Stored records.
###

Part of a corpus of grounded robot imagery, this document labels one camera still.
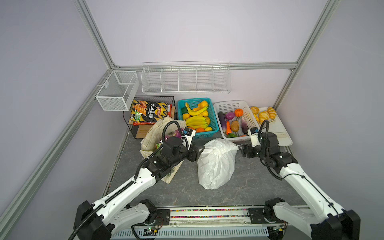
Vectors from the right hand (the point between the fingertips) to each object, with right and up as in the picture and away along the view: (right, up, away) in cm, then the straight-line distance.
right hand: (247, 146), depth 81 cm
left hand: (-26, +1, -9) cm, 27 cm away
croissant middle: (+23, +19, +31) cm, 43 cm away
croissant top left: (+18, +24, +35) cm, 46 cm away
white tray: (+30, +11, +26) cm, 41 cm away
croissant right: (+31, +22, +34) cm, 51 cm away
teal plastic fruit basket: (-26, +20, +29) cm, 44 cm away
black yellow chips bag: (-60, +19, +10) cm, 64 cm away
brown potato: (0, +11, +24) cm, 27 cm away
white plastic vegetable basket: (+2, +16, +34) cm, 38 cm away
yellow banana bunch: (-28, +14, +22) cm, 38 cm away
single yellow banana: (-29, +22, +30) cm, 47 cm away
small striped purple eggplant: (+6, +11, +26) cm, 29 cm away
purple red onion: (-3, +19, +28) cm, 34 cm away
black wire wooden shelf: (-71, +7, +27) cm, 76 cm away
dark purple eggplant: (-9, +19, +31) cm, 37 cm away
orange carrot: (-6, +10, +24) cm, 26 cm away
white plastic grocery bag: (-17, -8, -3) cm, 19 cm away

###

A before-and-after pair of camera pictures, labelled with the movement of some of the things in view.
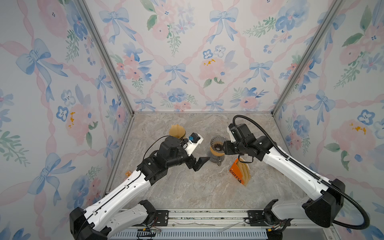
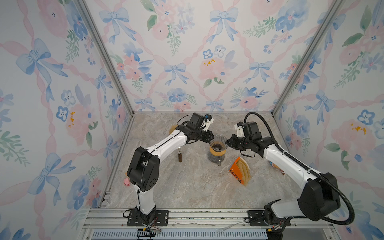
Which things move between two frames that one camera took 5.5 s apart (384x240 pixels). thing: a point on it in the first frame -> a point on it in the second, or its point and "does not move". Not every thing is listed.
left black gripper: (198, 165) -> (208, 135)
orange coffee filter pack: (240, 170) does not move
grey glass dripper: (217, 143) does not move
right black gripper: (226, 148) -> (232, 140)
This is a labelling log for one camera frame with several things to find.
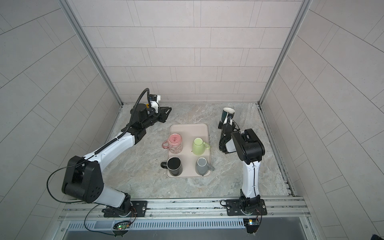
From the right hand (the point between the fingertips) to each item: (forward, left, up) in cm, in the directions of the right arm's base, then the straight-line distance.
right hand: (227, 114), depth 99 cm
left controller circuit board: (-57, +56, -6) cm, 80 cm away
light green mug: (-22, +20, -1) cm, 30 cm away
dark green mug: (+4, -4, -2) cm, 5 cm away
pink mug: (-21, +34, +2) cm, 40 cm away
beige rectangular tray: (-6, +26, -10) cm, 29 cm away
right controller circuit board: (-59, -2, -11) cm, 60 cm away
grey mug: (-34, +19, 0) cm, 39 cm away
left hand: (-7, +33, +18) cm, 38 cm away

###

WHAT THE TASK ASKS. Repeat word for word the lines above that run from the line containing "right controller circuit" through the line containing "left hand: (-7, +33, +18) cm, 38 cm away", both ends included, and nothing else.

TASK RESULT.
right controller circuit board: (-59, -2, -11) cm, 60 cm away
grey mug: (-34, +19, 0) cm, 39 cm away
left hand: (-7, +33, +18) cm, 38 cm away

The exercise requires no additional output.